WORK INSTRUCTIONS ▸
Look through the material below and copy exactly the lines from the line with "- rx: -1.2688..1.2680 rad" to the line with "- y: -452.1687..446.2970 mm", those two lines included.

RECORDS TO USE ▸
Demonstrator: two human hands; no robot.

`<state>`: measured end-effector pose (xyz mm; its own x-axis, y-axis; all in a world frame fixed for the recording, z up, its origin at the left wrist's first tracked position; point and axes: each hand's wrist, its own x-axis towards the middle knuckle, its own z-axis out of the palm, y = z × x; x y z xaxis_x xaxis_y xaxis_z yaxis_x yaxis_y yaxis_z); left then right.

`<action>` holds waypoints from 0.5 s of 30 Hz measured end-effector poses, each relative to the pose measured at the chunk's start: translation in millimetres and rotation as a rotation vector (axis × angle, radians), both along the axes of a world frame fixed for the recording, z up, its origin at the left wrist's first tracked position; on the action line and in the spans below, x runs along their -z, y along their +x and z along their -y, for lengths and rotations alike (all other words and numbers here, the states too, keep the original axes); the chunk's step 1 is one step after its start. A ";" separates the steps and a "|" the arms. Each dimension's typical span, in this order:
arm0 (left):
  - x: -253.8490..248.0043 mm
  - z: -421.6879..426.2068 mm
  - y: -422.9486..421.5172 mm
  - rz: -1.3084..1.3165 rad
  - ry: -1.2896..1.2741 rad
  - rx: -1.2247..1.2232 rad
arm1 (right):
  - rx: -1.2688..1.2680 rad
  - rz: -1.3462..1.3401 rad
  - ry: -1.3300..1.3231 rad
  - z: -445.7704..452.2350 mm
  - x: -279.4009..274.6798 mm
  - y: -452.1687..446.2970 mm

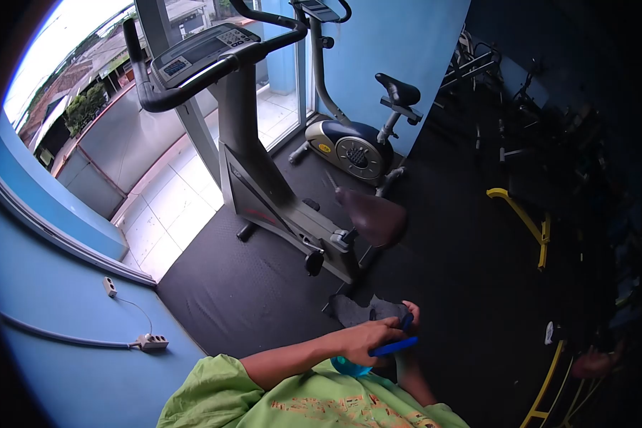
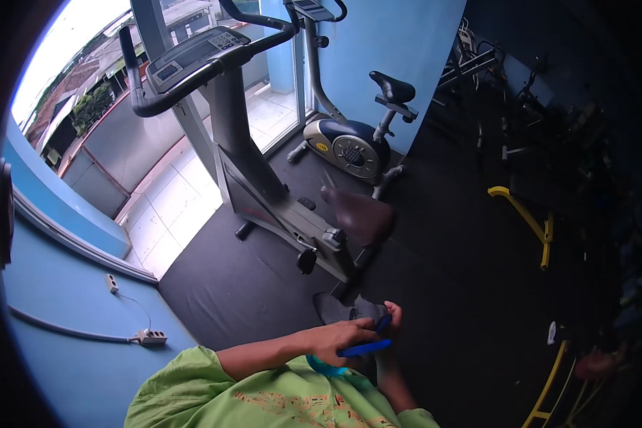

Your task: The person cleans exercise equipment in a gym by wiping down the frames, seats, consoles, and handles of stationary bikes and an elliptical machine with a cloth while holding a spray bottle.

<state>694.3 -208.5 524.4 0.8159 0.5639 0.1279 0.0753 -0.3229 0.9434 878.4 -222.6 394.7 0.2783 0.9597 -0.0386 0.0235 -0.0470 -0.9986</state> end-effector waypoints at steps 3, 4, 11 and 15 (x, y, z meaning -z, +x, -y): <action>11.9 -38.6 94.0 -0.063 0.012 0.076 | -0.046 0.005 -0.015 -20.0 14.7 61.9; 18.3 -52.5 126.4 -0.062 0.028 0.161 | -0.061 0.011 -0.022 -27.8 14.2 85.5; 21.4 -121.8 286.9 -0.093 0.054 0.423 | -0.101 0.029 -0.041 -99.5 -3.1 215.2; 7.8 -173.4 307.9 -0.081 -0.020 0.474 | -0.113 -0.012 -0.017 -156.6 -7.7 250.3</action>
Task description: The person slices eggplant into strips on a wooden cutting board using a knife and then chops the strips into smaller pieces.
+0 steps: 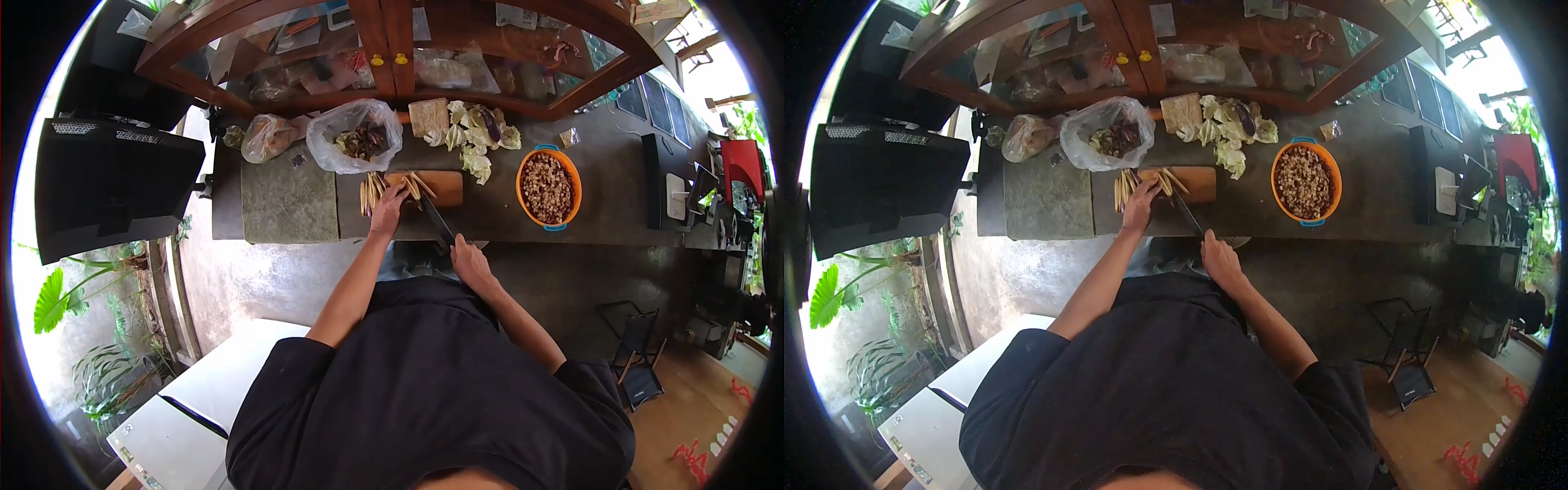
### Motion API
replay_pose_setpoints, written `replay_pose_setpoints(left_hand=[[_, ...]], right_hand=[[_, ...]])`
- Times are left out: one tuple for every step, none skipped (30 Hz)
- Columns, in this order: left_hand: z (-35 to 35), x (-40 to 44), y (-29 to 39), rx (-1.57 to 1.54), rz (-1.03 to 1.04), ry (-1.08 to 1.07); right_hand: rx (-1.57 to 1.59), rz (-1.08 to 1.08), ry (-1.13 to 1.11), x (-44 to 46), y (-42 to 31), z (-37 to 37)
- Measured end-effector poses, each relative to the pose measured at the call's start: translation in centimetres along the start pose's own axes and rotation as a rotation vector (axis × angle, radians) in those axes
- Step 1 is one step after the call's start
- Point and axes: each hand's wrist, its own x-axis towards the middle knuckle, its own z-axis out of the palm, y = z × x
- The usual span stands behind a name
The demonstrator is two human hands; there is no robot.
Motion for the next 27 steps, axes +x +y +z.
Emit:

OUTPUT OF THE EXERCISE ▸
  - rx: -1.2688..1.2680 rad
  - rz: -1.3462..1.3401 rad
  - ry: -1.3300..1.3231 rad
  - z: -445.7704..452.2350 mm
  - x: -279.4009..274.6798 mm
  - y: -452.1687..446.2970 mm

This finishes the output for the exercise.